O título do novo filme de Sérgio Bianchi,
Cronicamente Inviável, que estréia neste mês, é
bastante apropriado. Há um certo excesso na quantidade
de histórias, idéias e discursos colocados lado a lado
numa mesma trama. Tudo para tentar provar a
inviabilidade social, política e econômica do país. O
filme trata, de um mesmo fôlego, de problemas como
tráfico de orgãos, venda de crianças, violência
policial, acampamento de sem-terras, queimadas na
Amazônia etc., etc. A geografia é igualmente variada:
passa-se por Santa Catarina, Rondônia, Rio, São Paulo,
Bahia. Embora díspares, as teses se amarram de forma
interessante no roteiro. Os personagens principais se
encontram num sofisticado restaurante em São Paulo. No
elenco, estão Cecil Thiré, Betty Gofman, Daniel Dantas e
Dan Filip Stulbach, entre outros. Todos muito
convincentes na pele de seus personagens, que são em sua
maioria desonestos. Em crueldade, segundo o filme, os
brasileiros não perdem para ninguém. Cai-se aí em
perigosas generalizações... Aliás, todos os personagens
usam a mesma linguagem na defesa de suas opiniões, o que
faz pensar que o diretor está sempre onipresente,
falando por meio da boca deles.
O falso documentário
de nossas verdadeiras aflições
Cronicamente
Inviável, de Sérgio
Bianchi, retrata um Brasil em que o arranca-rabo de
classes se sobrepõe às ilusões
integracionistas
Por Reinaldo Azevedo
Cronicamente Inviável, de
Sérgio Bianchi, é o filme da década no Brasil. E não vai
aqui aquele sestro muito comum na imprensa do "maior
isso, maior aquilo". Explica-se a afirmação: nenhuma
outra obra conseguiu retratar com tanta crueza e
precisão o que tem sido o país desses anos, o país das
reformas efeagacianas, das ilusões da miscigenação
harmônica, dos festejos – devidamente resguardados pela
PM baiana – dos 500 anos de descobrimento. Bianchi cospe
na sala de visitas de um Brasil que tem uma Secretaria
Nacional de Direitos Humanos, que indeniza famílias de
desaparecidos políticos, mas que não consegue acabar com
a tortura a presos comuns ou impedir que menores sejam
degolados por seus pares na Febem.
O filme é um falso documentário
(segue a estrutura de um, mas é ficção) de flagrantes da
realidade brasileira, unidos pela narração em off
de um professor universitário (Umberto Magnani) e pela
parcela, vamos dizer, burguesa da sociedade, que se
reúne num restaurante da moda para destilar seus
cinismos e piedades. E esses são dois dos grandes
achados de Bianchi.
O tal professor – atenção!, um
doutor na USP (em greve) ganha menos que R$ 3 mil
mensais – , à luz do dia, escreve livros de crítica
social e, na surdina, ganha a vida de uma maneira não
muito ortodoxa. Tudo o que ele vê (e o olho do
espectador acompanha sua câmera apocalíptica) é cisão,
incomunicabilidade, confronto e humilhação do mais
fraco. Bianchi – ó suprema transgressão! – parece achar
que há, quando menos, uma espécie de arranca-rabo de
classes no país, já que falar em luta talvez suponha um
corpo teórico que o filme não maneja nem mesmo
comporta.
Se o diretor fosse ingênuo,
mostraria, como a outra face da moeda, uma elite de
endinheirados plutocratas, de insensíveis sórdidos, de
anti-heróis da novela das oito. Mas não. Assim como os
seus deserdados não são impolutos, seus bem-nascidos têm
a nossa cara, falam como nós, pensam como nós, dominam o
instrumental teórico e os desencantos que são os nossos.
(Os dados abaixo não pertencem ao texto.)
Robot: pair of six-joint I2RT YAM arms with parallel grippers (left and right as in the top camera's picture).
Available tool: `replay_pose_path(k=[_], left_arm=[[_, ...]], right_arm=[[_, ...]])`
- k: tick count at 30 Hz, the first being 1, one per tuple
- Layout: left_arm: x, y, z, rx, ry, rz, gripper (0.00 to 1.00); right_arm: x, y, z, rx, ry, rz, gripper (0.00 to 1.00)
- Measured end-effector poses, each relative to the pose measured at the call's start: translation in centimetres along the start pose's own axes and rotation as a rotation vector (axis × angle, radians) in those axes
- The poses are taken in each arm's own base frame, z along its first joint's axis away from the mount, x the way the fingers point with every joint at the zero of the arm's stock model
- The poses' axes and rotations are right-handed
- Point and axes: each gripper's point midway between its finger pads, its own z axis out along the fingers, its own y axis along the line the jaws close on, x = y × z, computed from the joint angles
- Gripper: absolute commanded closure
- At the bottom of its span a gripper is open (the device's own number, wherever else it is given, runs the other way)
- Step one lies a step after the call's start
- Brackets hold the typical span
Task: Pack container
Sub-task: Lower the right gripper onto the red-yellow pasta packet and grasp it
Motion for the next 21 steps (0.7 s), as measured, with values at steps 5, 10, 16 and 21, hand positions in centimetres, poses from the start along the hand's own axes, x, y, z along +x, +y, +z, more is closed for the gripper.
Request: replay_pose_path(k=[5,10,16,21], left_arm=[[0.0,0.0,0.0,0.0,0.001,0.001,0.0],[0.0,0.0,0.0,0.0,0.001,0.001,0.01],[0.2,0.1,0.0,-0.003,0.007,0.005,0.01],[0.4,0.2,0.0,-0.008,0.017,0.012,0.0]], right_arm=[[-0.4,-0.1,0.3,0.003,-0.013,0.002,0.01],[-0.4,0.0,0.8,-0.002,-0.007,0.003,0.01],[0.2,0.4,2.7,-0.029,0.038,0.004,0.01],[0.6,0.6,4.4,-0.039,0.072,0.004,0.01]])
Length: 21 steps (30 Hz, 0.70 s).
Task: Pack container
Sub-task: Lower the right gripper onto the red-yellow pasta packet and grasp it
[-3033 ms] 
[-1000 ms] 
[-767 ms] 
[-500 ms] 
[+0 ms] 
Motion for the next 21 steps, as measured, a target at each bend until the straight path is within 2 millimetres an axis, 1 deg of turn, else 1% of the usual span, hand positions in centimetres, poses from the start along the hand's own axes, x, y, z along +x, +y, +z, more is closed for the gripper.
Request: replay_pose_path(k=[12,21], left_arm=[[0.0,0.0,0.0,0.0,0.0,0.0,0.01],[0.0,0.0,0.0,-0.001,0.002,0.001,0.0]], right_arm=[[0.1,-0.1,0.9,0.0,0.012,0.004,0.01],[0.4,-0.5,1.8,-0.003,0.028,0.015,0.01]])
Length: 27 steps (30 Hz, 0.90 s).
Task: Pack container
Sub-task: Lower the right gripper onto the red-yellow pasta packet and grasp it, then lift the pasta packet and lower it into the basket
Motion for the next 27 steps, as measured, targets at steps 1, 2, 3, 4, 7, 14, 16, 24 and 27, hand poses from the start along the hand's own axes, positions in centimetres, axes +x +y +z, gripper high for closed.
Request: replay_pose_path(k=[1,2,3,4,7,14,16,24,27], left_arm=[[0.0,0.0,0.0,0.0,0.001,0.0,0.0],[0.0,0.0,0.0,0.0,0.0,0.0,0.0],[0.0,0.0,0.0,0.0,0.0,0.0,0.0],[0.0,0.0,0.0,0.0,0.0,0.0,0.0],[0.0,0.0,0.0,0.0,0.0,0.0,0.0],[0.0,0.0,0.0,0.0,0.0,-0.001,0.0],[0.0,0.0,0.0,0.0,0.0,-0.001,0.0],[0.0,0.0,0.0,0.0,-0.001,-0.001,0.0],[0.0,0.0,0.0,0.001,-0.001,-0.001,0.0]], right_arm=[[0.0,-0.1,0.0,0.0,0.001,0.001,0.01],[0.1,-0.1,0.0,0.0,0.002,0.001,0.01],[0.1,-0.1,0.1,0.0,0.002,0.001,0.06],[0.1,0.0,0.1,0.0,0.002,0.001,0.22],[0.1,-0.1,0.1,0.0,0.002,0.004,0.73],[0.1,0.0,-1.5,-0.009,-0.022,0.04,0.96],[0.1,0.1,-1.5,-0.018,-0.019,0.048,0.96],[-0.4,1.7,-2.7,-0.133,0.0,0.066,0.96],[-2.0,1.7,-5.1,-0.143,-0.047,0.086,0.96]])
Eles são a fatia que foi (fomos?) confortada pelo Brasil
tucano e pós-tucano: lúcida, consciente, crítica,
cidadã, um pouco safada e inoperante. Mesmo quando se
dedica sinceramente à caridade, é como se quisesse bater
a carteira moral do outro para satisfazer a sua cupidez
de culpa; é como se quisesse extorquir desse outro a sua
face feia, suja e malvada – que lhe garantia ao menos
uma identidade – e pôr no lugar algum modelo de pobreza
viável, limpinha, escoimada da agressividade. Prestem
atenção à personagem da sempre excelente Betty Goffman.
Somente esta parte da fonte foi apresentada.